Biopolym. Cell. 2019; 35(3):229-230.
Хроніка та інформація
The dispersal of ribosomal gene sequences in the karyotype of Coturnix japonica
1, 2Сафітдінова А., 3Галкіна С., 3Кулак М., 4Філон В., 3Володкіна В., 2, 5Павлова О., 3Гагінська Є.
  1. Herzen State Pedagogical University of Russia
    Saint Petersburg, Russia
  2. International Centre of Reproductive Medicine
    Saint Petersburg, Russia
  3. Saint Petersburg State University
    Saint Petersburg, Russia
  4. National Institute of Agricultural Research
    Toulouse, France
  5. Beagle Ltd.
    Saint Petersburg, Russia

Abstract

Numerous copies of rDNA genes form nucleolar organizer regions (NORs) on chromosome and give rise to the interphase nucleoli.

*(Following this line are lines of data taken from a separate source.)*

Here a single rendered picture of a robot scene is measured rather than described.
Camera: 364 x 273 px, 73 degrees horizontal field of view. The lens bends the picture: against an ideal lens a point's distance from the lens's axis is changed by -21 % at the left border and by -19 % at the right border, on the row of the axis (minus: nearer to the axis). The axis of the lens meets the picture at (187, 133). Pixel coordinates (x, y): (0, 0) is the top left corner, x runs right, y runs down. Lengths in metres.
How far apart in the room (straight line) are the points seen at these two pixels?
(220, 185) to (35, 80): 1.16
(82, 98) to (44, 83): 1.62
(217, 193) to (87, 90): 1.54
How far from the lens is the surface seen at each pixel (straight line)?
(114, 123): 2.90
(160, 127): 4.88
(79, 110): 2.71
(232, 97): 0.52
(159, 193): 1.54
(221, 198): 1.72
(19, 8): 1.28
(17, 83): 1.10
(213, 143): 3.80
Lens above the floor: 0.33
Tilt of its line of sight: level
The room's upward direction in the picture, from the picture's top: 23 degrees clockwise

Bird species commonly have a single pair of the NOR bearing chromosomes in the karyotype (Schmid et al., 1982). Japanese quail is an exception and has three pairs of chromosomes with active NOR (McPherson et al., 2014). Even within a single NOR array individual sequences may differ (Kim et al., 2018). This work was aimed at studying the individual sequences that make up different NORs in Coturnix japonica. Methods: Using primers to the conserved region of the 18S ribosomal RNA gene, we amplified rDNA the range of fragments from the quail genome karyotype. The rDNA fragments were cloned, sequenced, analyzed bioinformatically and mapped by FISH. Results: Ribosomal gene derivatives were found to localize on the short heterochromatic arms of all acrocentric chromosomes in the complement. In addition to functional NOR sequences, we have found chimeric sequences containing fragments of transposable elements, fragments of MHC genes and some others. As it was shown earlier active transcription makes NOR a target for transposons and causes mutual amplification of the chimeric sequences of transposons and ribosomal genes (Buzdin et al., 2007). Conclusions: In the genome of Japanese quail transposition of NOR sequences apparently led to the dispersal and amplification of NORs, three of which retained their functionality. Funding: Financial and technical support: RFBR #18-04-01276-a, Research Resource Centres “Chromas” and “Molecular and Cell Technologies”. References: Schmid M, Loser C, Schmidtke J, Engel W. Evolutionary conservation of a common pattern of activity of nucleolus organizers during spermatogenesis in vertebrates. Chromosoma, 1982. 86:149–179. McPherson MC, Robinson CM, Gehlen LP, Delany ME. Comparative cytogenomics of poultry: mapping of single gene and repeat loci in the Japanese quail (Coturnix japonica). Chromosome Res. 2014. 22:71-83. Kim JH, Dilthey AT, Nagaraja R, Lee HS, Koren S, Dudekula D, Wood III WH, Piao Y, Ogurtsov AY, Utani K, Noskov VN, Shabalina SA, Schlessinger D, Phillippy AM, Larionov V. Variation in human chromosome 21 ribosomal RNA genes characterized by TAR cloning and long-read sequencing. NAR, 2018. 46:6712-6725. Buzdin A, Gogvadze E, Lebrun M-H. Chimeric retrogenes suggest a role for the nucleolus in LINE amplification. FEBS Letters, 2007. 581:2877-2882.